Data entries:
-=-=-=-=-
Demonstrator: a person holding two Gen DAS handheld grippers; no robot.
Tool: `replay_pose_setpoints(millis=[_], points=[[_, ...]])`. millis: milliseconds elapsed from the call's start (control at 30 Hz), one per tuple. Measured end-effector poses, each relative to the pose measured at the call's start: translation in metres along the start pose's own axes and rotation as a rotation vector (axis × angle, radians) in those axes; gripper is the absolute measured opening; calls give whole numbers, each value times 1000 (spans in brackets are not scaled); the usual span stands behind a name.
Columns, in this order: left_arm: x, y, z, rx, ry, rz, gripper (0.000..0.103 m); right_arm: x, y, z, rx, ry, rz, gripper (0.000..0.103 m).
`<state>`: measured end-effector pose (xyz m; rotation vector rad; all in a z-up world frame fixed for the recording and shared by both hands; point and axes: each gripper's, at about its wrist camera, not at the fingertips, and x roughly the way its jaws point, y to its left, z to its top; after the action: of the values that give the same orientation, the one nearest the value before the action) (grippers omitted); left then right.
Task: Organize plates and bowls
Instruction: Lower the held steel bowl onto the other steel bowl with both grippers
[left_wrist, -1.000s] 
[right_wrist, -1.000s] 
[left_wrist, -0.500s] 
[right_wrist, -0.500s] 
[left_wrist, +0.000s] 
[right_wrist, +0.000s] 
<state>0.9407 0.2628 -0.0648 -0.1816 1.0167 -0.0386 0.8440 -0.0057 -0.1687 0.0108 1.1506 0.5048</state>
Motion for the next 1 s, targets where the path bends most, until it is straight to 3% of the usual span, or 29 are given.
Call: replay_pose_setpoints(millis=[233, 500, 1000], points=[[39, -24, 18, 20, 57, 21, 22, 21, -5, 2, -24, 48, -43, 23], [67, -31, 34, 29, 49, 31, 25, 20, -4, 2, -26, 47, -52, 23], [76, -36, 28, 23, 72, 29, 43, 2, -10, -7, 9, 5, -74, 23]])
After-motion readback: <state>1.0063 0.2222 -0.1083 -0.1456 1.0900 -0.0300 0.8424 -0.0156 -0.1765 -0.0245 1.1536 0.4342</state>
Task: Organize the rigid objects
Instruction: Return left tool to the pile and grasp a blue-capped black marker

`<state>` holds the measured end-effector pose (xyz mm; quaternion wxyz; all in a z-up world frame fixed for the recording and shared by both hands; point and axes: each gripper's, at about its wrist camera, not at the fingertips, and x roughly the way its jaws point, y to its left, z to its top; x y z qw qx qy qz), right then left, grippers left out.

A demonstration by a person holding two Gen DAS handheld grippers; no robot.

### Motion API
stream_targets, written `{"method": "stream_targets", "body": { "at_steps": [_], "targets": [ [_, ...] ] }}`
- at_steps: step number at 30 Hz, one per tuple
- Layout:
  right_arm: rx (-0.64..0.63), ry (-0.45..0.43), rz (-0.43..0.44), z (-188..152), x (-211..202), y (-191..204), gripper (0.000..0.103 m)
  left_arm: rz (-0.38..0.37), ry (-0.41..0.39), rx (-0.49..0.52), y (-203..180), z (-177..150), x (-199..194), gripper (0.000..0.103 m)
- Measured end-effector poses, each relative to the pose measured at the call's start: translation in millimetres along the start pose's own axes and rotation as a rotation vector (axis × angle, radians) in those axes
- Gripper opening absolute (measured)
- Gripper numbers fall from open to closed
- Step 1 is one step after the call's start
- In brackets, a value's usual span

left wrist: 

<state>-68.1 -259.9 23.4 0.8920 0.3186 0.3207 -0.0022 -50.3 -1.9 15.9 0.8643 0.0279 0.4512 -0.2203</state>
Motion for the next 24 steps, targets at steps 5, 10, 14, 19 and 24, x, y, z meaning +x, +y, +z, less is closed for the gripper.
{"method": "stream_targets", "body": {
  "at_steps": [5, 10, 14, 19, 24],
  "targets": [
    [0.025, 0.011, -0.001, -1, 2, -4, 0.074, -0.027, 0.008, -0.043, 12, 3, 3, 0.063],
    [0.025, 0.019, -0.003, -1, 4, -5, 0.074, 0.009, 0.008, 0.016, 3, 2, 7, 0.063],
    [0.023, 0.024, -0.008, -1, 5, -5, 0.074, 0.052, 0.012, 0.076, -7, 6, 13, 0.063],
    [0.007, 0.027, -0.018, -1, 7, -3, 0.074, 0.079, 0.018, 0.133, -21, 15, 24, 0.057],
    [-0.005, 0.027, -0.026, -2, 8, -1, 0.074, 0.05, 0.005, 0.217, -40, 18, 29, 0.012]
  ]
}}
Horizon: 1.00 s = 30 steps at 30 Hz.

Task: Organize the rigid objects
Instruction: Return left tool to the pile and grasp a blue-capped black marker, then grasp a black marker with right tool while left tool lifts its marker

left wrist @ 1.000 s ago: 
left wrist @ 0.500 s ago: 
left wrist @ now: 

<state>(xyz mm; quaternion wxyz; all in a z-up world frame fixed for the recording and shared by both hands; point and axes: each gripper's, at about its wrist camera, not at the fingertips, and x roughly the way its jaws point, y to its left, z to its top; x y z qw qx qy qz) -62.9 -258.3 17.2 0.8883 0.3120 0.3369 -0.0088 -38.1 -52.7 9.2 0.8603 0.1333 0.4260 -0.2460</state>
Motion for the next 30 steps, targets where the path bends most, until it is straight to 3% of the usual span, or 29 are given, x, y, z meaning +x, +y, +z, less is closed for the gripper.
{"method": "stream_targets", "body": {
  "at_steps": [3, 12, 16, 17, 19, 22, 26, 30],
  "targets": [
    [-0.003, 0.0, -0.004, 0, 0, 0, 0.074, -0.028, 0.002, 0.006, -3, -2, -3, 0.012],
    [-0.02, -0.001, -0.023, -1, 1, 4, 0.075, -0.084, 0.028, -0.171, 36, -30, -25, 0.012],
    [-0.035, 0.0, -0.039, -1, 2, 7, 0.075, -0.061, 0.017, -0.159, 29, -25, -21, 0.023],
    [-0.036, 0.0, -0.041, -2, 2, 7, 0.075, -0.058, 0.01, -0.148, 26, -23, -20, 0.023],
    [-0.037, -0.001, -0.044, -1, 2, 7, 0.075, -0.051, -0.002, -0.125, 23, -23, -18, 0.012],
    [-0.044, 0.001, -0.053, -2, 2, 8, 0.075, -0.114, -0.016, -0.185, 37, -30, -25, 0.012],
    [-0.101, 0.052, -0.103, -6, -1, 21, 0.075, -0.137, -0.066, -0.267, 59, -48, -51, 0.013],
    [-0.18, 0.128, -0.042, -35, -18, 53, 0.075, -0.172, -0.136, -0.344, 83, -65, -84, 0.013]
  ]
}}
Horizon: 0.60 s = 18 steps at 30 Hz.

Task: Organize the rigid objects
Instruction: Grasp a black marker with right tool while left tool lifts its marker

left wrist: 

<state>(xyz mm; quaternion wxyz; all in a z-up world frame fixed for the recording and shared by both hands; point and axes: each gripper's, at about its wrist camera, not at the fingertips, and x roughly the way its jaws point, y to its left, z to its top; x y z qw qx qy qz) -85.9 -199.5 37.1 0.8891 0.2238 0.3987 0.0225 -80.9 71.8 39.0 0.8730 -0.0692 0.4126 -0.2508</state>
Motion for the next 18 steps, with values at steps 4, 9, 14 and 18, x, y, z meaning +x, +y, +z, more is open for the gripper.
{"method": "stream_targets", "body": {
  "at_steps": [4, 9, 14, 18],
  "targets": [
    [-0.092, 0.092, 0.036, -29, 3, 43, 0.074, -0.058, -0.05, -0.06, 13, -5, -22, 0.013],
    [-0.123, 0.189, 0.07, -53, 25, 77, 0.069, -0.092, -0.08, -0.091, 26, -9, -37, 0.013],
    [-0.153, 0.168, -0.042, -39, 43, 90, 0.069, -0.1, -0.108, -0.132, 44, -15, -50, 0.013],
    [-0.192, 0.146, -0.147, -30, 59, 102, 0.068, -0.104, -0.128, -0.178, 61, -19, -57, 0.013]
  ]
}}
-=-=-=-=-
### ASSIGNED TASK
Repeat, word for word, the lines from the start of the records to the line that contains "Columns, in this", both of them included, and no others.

### SOLUTION BELOW
Demonstrator: a person holding two Gen DAS handheld grippers; no robot.
Tool: `replay_pose_setpoints(millis=[_], points=[[_, ...]])`. millis: milliseconds elapsed from the call's start (control at 30 Hz), one per tuple. Measured end-effector poses, each relative to the pose measured at the call's start: translation in metres along the start pose's own axes and rotation as a rotation vector (axis × angle, radians) in those axes; gripper is the absolute measured opening; calls give whole numbers, each value times 1000 (spans in brackets are not scaled); the usual span stands behind a name.
Columns, in this order: left_arm: x, y, z, rx, ry, rz, gripper (0.000..0.103 m); right_arm: x, y, z, rx, ry, rz, gripper (0.000..0.103 m).

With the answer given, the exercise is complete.